Claro que lo entendía. Que le gustara ya era otra cosa. Pero no tuvo más remedio que asentir.
– Si usted lo dice… -Se echó hacia atrás y estiró un poco las piernas-. Respondiendo a su pregunta de antes le diré que sí. Me separé hace menos de un año. Y antes de que prosiga, no, no siento un odio irrefrenable, ni una ira desatada hacia mi mujer-añadió.
El psicólogo se permitió sonreír.
– Su ex mujer.
– Perdón. Fue el subconsciente, usted ya sabe…
– Entiendo entonces que fue una separación de mutuo acuerdo.
Fue Héctor quien se rió esta vez.
– Con todos mis respetos, eso que acaba de decir prácticamente no existe. Siempre hay alguien que deja a alguien. El acuerdo mutuo consiste en que el otro lo acepta y se calla.
– ¿Y en su caso?
– En mi caso, fue Ruth quien me dejó. ¿Esa información no consta en sus papeles?
– No. -Miró el reloj-. Nos queda poco tiempo, inspector. Pero para la siguiente sesión me gustaría que hiciera algo.
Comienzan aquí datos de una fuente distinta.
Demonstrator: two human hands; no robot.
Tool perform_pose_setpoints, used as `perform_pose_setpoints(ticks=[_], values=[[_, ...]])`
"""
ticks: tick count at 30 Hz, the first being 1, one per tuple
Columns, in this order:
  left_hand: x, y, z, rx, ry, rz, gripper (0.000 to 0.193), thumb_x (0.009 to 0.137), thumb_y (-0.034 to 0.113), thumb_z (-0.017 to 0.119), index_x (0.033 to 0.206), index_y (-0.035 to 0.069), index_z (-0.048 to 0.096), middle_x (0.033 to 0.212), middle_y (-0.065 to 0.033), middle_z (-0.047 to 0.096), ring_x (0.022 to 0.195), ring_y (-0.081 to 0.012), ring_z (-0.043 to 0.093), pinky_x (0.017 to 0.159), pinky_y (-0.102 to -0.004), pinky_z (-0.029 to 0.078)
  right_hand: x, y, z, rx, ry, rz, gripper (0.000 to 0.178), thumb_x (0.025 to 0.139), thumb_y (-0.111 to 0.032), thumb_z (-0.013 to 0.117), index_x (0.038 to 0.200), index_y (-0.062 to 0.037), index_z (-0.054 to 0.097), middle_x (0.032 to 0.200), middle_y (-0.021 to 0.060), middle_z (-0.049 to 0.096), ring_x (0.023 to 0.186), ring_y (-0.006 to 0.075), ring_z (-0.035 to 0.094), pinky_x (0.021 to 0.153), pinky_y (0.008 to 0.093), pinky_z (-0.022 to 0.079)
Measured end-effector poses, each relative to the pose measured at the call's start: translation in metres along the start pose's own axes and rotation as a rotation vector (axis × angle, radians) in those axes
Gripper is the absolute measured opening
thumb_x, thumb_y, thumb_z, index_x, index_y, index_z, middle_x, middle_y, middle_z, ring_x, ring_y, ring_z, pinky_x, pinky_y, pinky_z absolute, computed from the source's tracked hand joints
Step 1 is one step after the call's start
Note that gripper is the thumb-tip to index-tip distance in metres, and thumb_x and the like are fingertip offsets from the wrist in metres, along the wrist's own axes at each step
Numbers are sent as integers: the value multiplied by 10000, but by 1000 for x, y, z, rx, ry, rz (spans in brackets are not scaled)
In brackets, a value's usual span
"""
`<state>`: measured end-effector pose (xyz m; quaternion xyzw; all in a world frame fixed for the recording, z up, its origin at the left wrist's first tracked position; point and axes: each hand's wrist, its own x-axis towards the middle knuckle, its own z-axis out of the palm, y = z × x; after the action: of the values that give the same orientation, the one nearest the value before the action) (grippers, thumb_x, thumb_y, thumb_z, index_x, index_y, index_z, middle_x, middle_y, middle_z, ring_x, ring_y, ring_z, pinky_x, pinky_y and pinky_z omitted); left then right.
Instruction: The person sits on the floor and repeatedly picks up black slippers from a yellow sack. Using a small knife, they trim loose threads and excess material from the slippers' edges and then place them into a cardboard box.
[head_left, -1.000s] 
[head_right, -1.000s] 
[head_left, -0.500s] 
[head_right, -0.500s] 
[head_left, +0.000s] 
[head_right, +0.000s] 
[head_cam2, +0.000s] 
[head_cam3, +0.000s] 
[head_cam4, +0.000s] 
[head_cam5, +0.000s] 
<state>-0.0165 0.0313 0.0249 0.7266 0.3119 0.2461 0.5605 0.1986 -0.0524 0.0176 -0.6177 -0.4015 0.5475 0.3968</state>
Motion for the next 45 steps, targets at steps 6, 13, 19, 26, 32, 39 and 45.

– ¿Me está poniendo tarea?
– Algo así. Quiero que piense en la ira que sintió el día de la agresión, e intente recordar otros momentos en los que experimentó una emoción parecida. De pequeño, de adolescente, de mayor.
– Muy bien. ¿Puedo irme ya?
– Nos quedan unos minutos. ¿Hay algo que quiera preguntarme, alguna duda…?
– Sí. -Le miró directamente a los ojos-. ¿No cree que hay ocasiones en que la ira es la reacción adecuada? ¿Que sentir otra cosa sería antinatural cuando se halla uno delante de un… demonio? -A él mismo le sorprendió la palabra, y su interlocutor pareció interesado en ella.
– Ahora mismo le contesto, pero deje que le haga una pregunta antes. ¿Cree usted en Dios?
– La verdad es que no. Pero sí creo en el mal. He visto a mucha gente mala. Como todos los policías, supongo. ¿Le importa contestar a mi pregunta?
El chaval meditó unos instantes.
– Eso nos llevaría a un largo debate. Pero en resumen, sí, hay veces en que la respuesta natural a un estímulo es la ira.